C’étaient ordinairement, on le voit, les tribuns du peuple qui, obéissant à l’inspiration de grands personnages, prenaient l’initiative des mesures les plus populaires. Mais la plupart, sans désintéressement ni modération, compromettaient souvent, par leur intempestive ardeur ou leurs opinions subversives, ceux qui avaient recours à leurs services.

  1. On appelait Valériens les soldats de Valerius Flaccus qui, passés sous le commandement de Fimbria, avaient abandonné en Asie leur général pour se joindre à Sylla. « Ces mêmes soldats, sous les ordres de Pompée (car il enrôla de nouveau les Valérien), ne songèrent même pas à se révolter, tant un homme l’emporte sur un autre. » (Dion-Cassius, XXXV, xvi.)
  2. « Il n’y avait point de honte, disait-il, à se soumettre à celui que la fortune élevait au-dessus de tous les autres. » (Velleius Paterculus, II, xxxvii.)

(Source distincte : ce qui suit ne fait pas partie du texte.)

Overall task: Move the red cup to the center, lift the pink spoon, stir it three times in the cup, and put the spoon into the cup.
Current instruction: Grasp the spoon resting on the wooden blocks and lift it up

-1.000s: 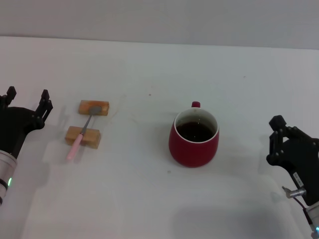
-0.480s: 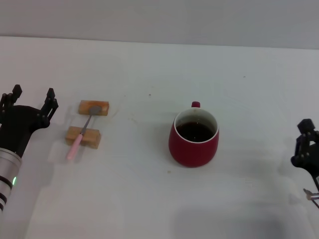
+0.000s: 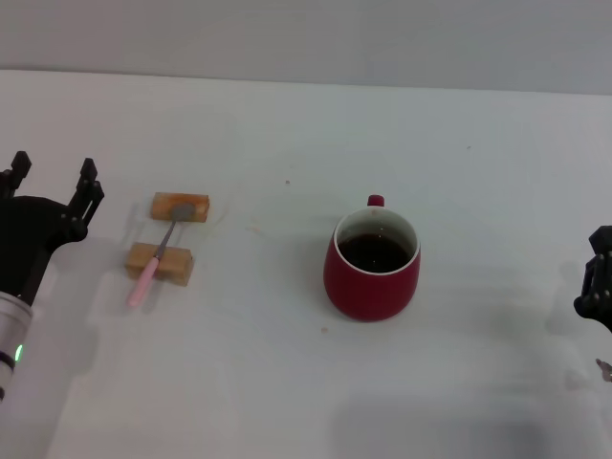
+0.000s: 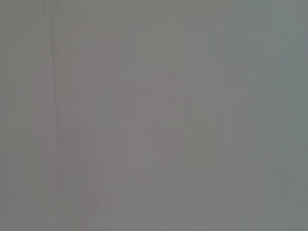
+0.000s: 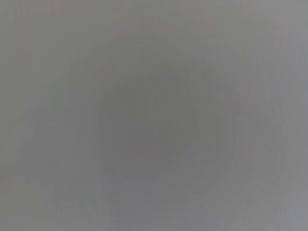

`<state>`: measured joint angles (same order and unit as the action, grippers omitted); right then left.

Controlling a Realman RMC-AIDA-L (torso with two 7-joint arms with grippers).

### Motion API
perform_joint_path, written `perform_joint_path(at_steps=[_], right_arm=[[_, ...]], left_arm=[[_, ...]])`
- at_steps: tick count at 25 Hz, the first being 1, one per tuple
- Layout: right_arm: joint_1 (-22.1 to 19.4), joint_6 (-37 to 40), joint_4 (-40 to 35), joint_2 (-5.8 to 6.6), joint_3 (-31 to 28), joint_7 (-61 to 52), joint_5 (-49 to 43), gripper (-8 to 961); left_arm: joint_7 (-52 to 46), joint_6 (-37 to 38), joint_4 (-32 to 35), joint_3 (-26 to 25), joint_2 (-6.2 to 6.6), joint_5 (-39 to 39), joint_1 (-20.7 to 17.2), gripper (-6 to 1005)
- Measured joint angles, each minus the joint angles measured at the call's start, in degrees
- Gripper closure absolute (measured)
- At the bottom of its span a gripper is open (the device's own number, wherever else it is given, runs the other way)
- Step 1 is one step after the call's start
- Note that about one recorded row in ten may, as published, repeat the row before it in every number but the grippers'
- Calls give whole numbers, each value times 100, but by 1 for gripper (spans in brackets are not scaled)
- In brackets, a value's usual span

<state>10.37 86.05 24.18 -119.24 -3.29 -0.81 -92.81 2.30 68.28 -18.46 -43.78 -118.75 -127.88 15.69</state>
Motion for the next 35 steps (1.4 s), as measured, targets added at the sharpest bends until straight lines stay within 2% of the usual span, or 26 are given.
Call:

  3. Dion-Cassius, XXXV, xvi.
  4. Cela ressort d’un passage de Cicéron, comparé à un autre de Salluste. En effet, Cicéron, dans son Discours pour Murena (xxiii), s’exprime ainsi : « Confusionem suffragiorum flagitasti, prorogationem legis Maniliæ, æquationem gratiæ, dignitatis, suffragiorum. » Il est clair que Cicéron ne pouvait pas faire allusion à la loi Manilia sur les affranchis, mais à celle de Caius Gracchus, puisque Salluste emploie, à propos de cette loi, à peu près les mêmes termes, en disant : « Sed de magistratibus creandis haud mihi quidem absurde placet lex, quam C. Gracchus in tribunatu promulgaverat : ut ex confusis quinque classibus sorte centuriæ vocarentur. Ita coæquati dignitate pecunia, virtute anteire alius alium properabit. » (Salluste, Lettres à César, vii.)